Paul B. Weisz
Paul B. Weisz with a model that shows how tightly a paraffin molecule fits in a channel of a zeolite. The catalyst cracks the paraffin into smaller gas molecules. Photo by André Grossman. Reproduced with permission.
Paul B. Weisz (b. 1919) pioneered the use of natural and synthetic zeolites (hydrous silicates) as catalysts while he was working at Mobil Oil (now ExxonMobil). These catalysts are highly selective, facilitating only certain reactions between specific molecules of given shapes. Processes based on zeolite catalysts were first developed in the 1960s and were found to increase both the amount of gasoline obtainable from petroleum and the octane rating of gasoline. Shape-selective zeolite catalysts proved to be widely applicable to many other industrial processes, including the manufacture of gasoline from natural gas and the production of raw materials for making polyester garments, plastics, and other products from petroleum.
Weisz, who grew up in Berlin, knew from an early age that he wanted to be a scientist and go to America. As a radio “ham,” who at the age of 16 had published articles in a radio journal, Weisz managed to get a summer job with Telefunken, a major radio and electronics company. He later interned at the Cosmic Ray Institute after being turned down by Otto Hahn and Lise Meitner’s institute because those scientists were working on “classified” research. Meanwhile, his goal of coming to the United States was still out of reach—Weisz had no American relatives, and Germany banned the export of monetary funds.

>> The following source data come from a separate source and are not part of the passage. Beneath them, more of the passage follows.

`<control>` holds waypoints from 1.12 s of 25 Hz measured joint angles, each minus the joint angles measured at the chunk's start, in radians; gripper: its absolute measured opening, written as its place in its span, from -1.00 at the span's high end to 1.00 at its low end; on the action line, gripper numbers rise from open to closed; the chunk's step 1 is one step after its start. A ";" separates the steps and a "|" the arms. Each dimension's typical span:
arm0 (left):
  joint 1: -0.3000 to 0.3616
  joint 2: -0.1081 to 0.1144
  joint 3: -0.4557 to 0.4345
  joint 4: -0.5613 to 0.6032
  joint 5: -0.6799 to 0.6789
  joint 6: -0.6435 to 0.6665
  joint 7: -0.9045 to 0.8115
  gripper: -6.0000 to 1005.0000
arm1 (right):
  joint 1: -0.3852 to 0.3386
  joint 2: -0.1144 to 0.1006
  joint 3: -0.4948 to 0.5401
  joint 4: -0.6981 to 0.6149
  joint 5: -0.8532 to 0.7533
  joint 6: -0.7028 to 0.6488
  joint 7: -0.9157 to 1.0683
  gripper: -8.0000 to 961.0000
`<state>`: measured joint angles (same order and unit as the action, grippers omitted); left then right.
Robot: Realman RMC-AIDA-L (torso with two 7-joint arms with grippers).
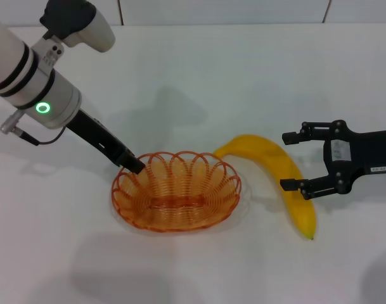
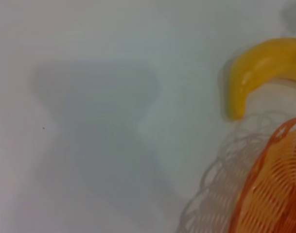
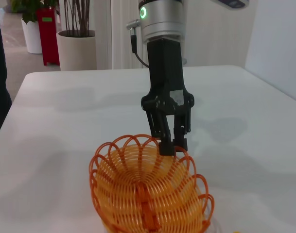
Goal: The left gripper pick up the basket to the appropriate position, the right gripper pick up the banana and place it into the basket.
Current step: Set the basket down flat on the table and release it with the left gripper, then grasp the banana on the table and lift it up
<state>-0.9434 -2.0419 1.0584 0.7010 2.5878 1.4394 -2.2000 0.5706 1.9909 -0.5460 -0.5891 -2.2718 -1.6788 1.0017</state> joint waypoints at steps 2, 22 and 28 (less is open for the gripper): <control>0.000 -0.001 0.000 0.000 -0.001 0.000 0.001 0.38 | 0.000 0.000 0.000 0.000 0.000 0.001 0.000 -0.61; 0.041 -0.001 0.000 0.069 -0.070 0.019 0.031 -0.38 | -0.008 -0.004 0.003 0.000 0.001 -0.007 0.000 -0.60; 0.201 0.002 -0.003 0.306 -0.158 0.108 0.045 -0.39 | -0.012 -0.005 0.021 0.000 0.002 -0.010 0.001 -0.59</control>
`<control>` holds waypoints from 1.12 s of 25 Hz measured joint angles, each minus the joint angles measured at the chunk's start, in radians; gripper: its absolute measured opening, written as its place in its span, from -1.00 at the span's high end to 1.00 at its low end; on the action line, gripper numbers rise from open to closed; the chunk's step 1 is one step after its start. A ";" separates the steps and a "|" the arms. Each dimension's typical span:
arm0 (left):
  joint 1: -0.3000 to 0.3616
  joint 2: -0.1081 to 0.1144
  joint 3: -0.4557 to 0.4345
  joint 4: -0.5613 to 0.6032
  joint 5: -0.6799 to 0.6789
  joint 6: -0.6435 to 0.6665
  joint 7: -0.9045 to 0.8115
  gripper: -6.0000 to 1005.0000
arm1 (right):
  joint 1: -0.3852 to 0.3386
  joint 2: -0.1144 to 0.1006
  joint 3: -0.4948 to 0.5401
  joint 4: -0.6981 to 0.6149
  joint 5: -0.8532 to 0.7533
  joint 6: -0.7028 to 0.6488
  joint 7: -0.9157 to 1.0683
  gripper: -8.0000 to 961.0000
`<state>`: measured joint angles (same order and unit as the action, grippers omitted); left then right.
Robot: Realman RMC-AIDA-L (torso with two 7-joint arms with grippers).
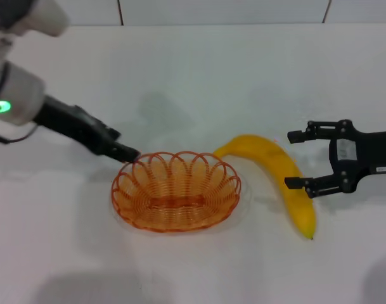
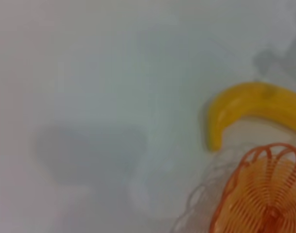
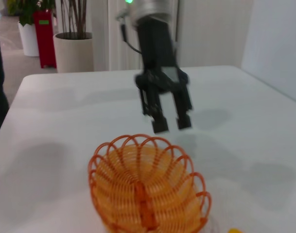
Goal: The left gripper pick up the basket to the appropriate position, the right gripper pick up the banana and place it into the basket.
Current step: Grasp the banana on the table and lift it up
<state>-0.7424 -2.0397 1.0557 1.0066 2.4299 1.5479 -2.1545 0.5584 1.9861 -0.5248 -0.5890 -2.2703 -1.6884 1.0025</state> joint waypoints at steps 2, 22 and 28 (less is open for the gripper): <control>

But at age 16 Weisz wrote to three American universities offering his family’s support of an American wishing to study in Germany in exchange for similar support for him in the United States. Such an exchange was worked out through Auburn University (formerly Alabama Technical University).
Weisz arrived in Alabama in 1939, narrowly escaping the outbreak of war. Having interrupted his graduate work in Berlin, he completed the credits for a bachelor’s degree in less than one year. He then continued research on cosmic radiation at the Bartol Research Foundation of the Franklin Institute in Swarthmore, Pennsylvania. After the United States entered World War II, Weisz, a longtime radio enthusiast, became an electronics engineer, teaching Signal Corps trainees first at Swarthmore College and later at the Radiation Laboratory at the Massachusetts Institute of Technology, where they were participating in the development of LORAN, or long-range aid to navigation, based on radio signals.
Not until after he had become a well-established researcher in catalytic chemistry did Weisz achieve his long-deferred goal of a doctoral degree at the Eidgenössische Technische Hochschule in Zürich, Switzerland, while on a leave of absence from Mobil. His thesis on the mechanism of dyeing fibers developed some of the basic laws about the entrance of dyes into fibers, based on his experience with the velocity with which chemicals flow into catalytic materials. After retiring from Mobil, Weisz began yet another career—applying general chemical and physical principles to biomedical research.